Isolated flagellar apparatus of Chlamydomonas: characterization of forward swimming and alteration of waveform and reversal of motion by calcium ions in vitro

Abstract

The control of flagellar activity in the biflagellate green alga, Chlamydomonas reinhardtii was investigated by the in vitro reactivation of the isolated flagellar apparatus (the 2 flagella attached to their respective basal bodies plus accessory structures). The waveform and beat frequency of the isolated apparatus in the presence of 1 mM adenosine triphosphate (ATP) were comparable to those recorded for living cells. Equimolar concentrations of adenosine diphosphate (ADP) could be substituted for ATP with little change in beat frequency and no apparent change in waveform, suggesting that the latter is converted to ATP by axonemal adenylate kinase. No reactivation occurred in adenosine monophosphate (AMP). Beat frequencies in cytidine, guanosine and uridine triphosphates (CTP, GTP and UTP) were approximately 10% that obtained in ATP. Reactivation was optimal over a broad pH range between pH 6·4 and pH 8 9 in both ATP and ADP. Isolated flagellar apparatus could be induced to change from forward to reverse motion in vitro by manipulation of exogenous calcium ions.
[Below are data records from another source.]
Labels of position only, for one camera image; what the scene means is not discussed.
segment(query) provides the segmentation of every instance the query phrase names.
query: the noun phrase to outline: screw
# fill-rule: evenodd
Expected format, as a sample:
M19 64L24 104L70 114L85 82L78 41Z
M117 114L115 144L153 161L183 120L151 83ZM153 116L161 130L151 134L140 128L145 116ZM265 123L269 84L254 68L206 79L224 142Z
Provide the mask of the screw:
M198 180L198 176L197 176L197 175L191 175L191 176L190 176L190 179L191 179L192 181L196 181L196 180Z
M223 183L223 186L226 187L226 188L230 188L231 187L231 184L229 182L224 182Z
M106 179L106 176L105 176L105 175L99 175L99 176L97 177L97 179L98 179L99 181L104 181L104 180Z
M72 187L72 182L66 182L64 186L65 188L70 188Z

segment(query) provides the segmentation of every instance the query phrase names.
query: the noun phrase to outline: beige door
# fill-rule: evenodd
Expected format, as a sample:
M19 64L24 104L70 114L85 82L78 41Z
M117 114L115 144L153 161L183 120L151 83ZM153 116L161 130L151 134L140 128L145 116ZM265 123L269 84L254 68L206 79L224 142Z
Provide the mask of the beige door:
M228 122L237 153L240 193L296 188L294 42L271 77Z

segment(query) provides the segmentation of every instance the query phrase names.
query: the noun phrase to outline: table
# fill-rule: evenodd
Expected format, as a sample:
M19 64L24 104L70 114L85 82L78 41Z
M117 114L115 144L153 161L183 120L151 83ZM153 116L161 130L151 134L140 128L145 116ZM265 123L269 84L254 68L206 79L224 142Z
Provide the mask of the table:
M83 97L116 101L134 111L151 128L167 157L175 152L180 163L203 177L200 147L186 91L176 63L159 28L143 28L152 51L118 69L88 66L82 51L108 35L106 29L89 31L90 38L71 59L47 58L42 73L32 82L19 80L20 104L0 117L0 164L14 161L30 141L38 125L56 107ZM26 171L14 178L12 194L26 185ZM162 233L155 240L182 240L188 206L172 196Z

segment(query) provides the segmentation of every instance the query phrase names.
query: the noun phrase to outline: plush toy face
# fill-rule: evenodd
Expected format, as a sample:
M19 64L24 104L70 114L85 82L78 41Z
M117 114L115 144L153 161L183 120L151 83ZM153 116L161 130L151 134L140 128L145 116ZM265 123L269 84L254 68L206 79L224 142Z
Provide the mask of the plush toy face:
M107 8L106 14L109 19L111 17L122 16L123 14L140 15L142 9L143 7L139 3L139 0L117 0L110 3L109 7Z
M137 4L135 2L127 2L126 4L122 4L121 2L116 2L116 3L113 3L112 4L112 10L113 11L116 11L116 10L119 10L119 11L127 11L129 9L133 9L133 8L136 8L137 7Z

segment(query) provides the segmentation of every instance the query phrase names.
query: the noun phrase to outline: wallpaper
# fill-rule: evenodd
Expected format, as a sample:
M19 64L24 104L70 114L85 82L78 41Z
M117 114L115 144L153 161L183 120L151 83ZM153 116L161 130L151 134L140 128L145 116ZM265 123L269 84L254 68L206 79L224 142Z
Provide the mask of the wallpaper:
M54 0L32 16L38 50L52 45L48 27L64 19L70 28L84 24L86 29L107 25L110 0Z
The 2 types of motion were directly comparable to recorded responses of living cells. Forward swimming occurred at levels of calcium below 10−6 M, the isolated apparatus changing to backward motion above this level. Motility was inhibited at concentrations above 10−3 M. The threshold for reversal of motion by calcium was lowered to 10−7M when the flagellar membranes were solubilized with detergent, indicating that the flagellar membranes are involved in the regulation of the level of calcium within the axoneme. The reversal of motion by calcium was itself freely reversible. The relationship of these observations to the known tactic responses of Chlamydomonas is discussed.